What business risks are acknowledged in the Afuri Ramen Dumpling franchise agreement?
Afuri_Ramen_Dumpling Franchise · 2024 FDDAnswer from 2024 FDD Document
Transactions outside the United States include agreements with franchisees in Canada, Singapore, and Hong Kong. Foreign transactions are subject to risks inherent in transacting under different legal systems and various political and economic environments. Among the risks are changes in existing tax laws, possible limitations on foreign investment and income repatriation, government price or foreign exchange controls, and restrictions on currency exchange. The functional currency of all of the Company's foreign transactions is US dollars.
Source: Item 23 — Receipts (FDD pages 50–189)

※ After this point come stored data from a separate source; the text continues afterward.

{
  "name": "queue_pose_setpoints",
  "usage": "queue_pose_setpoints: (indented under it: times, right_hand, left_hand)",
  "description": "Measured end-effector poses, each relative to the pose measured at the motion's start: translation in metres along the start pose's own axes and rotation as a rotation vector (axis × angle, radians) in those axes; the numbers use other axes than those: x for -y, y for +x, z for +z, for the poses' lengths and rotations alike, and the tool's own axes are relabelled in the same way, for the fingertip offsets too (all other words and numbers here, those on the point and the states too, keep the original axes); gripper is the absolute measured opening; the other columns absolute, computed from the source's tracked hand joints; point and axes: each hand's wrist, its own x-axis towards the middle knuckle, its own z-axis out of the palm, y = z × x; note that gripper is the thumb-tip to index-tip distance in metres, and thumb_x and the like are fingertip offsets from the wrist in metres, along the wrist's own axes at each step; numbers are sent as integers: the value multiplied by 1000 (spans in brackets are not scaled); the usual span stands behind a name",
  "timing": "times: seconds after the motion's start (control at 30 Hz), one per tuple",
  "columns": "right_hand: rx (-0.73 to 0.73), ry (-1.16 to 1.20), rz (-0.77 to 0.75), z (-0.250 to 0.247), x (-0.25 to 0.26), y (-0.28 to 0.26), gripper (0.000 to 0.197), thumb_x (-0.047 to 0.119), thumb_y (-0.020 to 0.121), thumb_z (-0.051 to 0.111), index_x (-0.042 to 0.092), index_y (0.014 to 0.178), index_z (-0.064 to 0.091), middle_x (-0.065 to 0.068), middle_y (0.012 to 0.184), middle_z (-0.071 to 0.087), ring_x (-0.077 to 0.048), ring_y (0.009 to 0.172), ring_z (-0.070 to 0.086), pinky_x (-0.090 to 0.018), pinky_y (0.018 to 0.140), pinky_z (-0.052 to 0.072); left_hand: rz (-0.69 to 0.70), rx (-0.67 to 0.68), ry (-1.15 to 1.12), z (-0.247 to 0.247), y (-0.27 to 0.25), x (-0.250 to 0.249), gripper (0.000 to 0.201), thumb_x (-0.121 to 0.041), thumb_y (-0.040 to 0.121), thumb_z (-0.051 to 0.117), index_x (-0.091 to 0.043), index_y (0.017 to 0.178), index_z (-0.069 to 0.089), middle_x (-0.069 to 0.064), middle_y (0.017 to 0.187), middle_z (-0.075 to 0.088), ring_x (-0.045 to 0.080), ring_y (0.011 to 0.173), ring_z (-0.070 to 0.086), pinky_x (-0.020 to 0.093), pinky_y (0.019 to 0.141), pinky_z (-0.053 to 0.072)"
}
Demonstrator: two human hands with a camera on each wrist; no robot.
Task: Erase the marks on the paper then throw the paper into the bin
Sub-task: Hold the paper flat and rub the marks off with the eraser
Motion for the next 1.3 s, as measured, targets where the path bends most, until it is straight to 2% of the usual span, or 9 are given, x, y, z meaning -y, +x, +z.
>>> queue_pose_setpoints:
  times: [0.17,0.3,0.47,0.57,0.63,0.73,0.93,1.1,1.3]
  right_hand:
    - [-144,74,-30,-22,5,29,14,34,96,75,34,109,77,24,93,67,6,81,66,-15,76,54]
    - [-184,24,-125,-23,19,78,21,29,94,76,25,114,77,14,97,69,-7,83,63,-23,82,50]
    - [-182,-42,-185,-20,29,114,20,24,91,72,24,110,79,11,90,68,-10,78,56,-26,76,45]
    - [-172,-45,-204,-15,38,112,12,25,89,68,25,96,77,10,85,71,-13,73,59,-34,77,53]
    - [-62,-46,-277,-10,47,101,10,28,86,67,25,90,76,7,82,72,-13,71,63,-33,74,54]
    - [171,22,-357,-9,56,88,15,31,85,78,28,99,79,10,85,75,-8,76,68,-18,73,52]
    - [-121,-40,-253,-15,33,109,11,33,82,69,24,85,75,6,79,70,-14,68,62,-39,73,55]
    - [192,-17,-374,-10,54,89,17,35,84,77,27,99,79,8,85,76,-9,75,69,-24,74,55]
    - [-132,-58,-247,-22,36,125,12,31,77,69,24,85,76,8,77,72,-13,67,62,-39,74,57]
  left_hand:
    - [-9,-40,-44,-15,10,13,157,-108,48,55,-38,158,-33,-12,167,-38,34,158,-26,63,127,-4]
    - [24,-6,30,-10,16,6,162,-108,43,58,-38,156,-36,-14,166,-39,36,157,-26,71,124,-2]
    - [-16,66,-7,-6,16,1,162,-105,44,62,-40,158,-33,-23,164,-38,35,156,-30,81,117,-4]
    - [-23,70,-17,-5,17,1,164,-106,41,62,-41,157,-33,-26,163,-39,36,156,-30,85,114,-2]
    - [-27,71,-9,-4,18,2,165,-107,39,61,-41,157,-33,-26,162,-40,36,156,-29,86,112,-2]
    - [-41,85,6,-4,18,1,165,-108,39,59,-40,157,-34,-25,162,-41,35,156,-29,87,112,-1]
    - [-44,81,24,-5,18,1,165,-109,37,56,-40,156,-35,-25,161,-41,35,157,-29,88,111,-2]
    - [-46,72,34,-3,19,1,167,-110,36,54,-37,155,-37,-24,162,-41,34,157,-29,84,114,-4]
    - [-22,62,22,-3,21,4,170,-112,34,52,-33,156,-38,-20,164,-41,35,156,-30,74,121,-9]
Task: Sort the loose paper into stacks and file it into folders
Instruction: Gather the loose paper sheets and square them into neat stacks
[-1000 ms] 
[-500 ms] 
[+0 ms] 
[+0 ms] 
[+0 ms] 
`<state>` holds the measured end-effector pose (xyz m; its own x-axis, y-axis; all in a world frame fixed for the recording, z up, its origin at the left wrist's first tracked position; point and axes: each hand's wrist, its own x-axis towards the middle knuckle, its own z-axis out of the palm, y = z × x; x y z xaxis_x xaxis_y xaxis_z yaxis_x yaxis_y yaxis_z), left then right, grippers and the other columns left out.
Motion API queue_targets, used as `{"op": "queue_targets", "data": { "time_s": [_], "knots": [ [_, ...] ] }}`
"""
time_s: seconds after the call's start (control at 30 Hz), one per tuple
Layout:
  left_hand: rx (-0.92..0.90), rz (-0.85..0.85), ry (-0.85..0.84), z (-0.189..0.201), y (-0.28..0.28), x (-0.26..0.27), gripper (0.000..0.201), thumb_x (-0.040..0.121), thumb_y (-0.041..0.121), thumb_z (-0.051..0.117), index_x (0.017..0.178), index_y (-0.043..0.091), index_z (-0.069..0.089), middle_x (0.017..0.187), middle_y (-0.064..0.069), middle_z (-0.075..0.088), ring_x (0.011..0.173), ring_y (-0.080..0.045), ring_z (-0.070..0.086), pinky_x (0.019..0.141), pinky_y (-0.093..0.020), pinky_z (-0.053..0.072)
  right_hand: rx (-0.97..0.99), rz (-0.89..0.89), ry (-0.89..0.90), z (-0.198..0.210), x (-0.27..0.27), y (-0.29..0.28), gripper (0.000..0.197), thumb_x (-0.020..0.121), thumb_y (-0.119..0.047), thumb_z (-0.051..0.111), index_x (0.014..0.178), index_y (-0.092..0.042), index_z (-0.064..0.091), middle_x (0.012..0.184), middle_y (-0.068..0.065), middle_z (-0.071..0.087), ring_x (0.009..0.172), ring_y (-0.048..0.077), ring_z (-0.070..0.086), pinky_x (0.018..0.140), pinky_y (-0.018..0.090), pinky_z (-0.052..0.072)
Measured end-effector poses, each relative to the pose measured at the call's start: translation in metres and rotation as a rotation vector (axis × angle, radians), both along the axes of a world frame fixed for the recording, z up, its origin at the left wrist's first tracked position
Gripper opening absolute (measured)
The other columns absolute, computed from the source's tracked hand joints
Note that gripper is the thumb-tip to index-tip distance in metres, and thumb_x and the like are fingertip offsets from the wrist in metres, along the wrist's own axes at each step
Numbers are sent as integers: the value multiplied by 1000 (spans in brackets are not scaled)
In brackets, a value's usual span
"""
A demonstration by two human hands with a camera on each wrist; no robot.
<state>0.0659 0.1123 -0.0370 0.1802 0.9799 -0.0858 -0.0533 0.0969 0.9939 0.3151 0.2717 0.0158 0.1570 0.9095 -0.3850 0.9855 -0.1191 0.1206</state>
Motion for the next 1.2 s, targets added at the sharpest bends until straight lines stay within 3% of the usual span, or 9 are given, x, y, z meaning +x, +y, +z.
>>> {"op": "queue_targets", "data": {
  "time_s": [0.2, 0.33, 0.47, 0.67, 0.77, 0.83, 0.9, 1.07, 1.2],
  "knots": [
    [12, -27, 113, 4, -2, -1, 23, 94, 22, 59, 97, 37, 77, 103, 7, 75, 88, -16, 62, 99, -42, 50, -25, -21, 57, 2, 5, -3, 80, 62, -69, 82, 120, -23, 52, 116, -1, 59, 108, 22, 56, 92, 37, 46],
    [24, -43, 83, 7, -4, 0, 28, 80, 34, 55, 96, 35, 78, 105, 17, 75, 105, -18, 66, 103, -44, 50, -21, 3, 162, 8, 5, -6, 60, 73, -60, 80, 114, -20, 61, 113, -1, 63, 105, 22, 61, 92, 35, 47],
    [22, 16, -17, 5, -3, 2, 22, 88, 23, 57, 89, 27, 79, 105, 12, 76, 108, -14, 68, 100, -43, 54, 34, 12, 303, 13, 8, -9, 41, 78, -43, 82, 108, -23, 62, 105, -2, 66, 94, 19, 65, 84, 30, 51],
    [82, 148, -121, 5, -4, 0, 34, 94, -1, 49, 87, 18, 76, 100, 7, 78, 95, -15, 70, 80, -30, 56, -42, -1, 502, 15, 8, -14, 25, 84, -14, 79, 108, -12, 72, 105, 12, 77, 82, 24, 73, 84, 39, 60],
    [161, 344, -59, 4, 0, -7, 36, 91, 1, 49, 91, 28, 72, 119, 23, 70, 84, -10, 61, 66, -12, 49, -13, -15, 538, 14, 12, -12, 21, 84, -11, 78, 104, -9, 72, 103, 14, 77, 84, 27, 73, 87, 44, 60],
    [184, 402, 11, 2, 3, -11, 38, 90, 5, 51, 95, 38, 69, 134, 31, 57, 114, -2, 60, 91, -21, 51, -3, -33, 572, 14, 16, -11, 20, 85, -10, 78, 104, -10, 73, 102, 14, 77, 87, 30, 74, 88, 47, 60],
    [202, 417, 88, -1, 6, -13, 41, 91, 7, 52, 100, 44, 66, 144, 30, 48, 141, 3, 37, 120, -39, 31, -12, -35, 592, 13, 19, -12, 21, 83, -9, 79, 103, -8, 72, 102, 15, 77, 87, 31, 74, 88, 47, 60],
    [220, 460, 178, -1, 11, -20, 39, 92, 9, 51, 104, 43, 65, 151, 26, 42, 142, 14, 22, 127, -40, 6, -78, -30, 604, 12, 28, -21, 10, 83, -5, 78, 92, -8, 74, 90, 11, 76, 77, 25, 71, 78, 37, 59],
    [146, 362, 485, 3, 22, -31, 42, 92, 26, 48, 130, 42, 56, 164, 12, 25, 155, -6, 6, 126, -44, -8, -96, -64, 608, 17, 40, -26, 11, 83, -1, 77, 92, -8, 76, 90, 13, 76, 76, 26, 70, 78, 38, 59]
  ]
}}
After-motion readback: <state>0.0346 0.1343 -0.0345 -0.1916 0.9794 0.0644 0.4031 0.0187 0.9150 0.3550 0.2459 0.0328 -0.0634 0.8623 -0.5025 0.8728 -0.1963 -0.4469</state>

What This Means (2024 FDD)
According to the 2024 Afuri Ramen Dumpling Franchise Disclosure Document, one notable risk involves transactions outside the United States. These transactions, which include agreements with franchisees in Canada, Singapore, and Hong Kong, are subject to risks inherent in different legal systems, as well as diverse political and economic environments.
These risks include potential changes in existing tax laws, which could impact the profitability of the franchise. There could also be possible limitations on foreign investment and income repatriation, which might restrict the franchisee's ability to move profits back to the United States. Government price or foreign exchange controls could also affect the cost of goods and services, and restrictions on currency exchange could complicate financial transactions.
These factors highlight the importance of conducting thorough due diligence and seeking expert advice when considering an Afuri Ramen Dumpling franchise in an international location. A prospective franchisee should carefully evaluate these risks and understand how they might impact their investment and operations.